Osteo-articular Adjustments

Cranial-sacral Application

Visceral Normalization

Fascial Release

Each treatment requires the Osteopathic Manual Practitioner to have direct and intentional physical contact with the intended tissue(s). During treatment, the Osteopathic Manual Practitioner uses sensory palpation, while applying a very specific and deliberate (albeit small) motion.

In the case of Osteo-articular adjustments, the motion imparted is quite gentle. In the case of Visceral normalizations, Cranial-sacral application or Fascial release, a sense of mild pressure or intent may be obvious to the patient but he may not always be aware of the movement that the Osteopathic Manual Practitioner transmits to the selected tissues.

In some cases, the Osteopathic Manual Practitioner may move the tissues into a more natural or correct position (direct treatment), but just as frequently the Osteopathic Manual Practitioner chooses a technique that actually takes the tissues more towards the problem or strain pattern. 

This seemingly contrary action of taking the tissue towards termed (indirect treatment) the problem rather than away, actually allows the tissues to relax. This occurs because the Osteopathic Manual Practitioner, not the tissues, is now doing the holding. One may use the analogy of a patient holding a bowling ball at arm's length. A direct treatment would either be aimed at removing the bowling ball or lowering the patient's arm. An indirect treatment would have the Osteopathic Manual Practitioner supporting the patient's arm and thus the bowling ball. The arm would then begin to relax and at that point the patient (or the patient's tissues) could determine if they wanted to drop the ball, lower the ball, or hold the ball closer to the body.

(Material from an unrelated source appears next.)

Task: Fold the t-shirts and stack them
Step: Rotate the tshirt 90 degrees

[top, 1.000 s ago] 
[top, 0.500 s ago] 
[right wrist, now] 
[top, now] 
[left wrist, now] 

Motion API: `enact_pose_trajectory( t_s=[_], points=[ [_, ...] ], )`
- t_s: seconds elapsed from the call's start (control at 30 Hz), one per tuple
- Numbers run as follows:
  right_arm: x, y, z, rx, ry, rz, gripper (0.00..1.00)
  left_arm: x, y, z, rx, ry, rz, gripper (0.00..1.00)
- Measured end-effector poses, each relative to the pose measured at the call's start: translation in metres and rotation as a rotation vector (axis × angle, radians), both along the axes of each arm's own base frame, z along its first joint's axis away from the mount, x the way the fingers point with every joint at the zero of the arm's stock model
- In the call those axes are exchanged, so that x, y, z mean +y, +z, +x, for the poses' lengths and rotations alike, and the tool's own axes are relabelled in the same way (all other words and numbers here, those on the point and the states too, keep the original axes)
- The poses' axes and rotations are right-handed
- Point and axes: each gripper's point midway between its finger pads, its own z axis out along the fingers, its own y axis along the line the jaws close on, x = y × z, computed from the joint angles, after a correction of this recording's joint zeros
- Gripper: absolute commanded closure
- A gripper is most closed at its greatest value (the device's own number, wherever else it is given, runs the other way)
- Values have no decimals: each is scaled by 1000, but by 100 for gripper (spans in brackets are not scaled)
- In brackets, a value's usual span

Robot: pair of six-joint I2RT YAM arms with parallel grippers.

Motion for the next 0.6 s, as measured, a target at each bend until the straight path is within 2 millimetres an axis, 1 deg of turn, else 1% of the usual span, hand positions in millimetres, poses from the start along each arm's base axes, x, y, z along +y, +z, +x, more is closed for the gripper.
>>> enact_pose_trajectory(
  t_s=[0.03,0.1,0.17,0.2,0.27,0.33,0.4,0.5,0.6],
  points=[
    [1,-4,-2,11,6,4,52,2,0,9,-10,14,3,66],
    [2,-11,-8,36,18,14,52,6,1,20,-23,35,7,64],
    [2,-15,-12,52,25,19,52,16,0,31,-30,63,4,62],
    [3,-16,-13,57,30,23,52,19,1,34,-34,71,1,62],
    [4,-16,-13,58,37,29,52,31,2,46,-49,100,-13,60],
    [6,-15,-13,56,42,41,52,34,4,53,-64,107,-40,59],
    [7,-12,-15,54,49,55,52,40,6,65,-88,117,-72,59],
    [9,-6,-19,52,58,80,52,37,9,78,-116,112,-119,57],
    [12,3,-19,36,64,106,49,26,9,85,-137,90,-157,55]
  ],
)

With an indirect technique it is the decision of the body's physiology that determines if, and at what pace, the correction takes place. Once the position and mobility are re-established, the quality and vitality of the tissue gradually returns as circulating fluids are allowed to pass in, through, and out of the area without restriction. With the return of the flow of these fluids, comes the life and health sustaining elements that are contained within that fluid.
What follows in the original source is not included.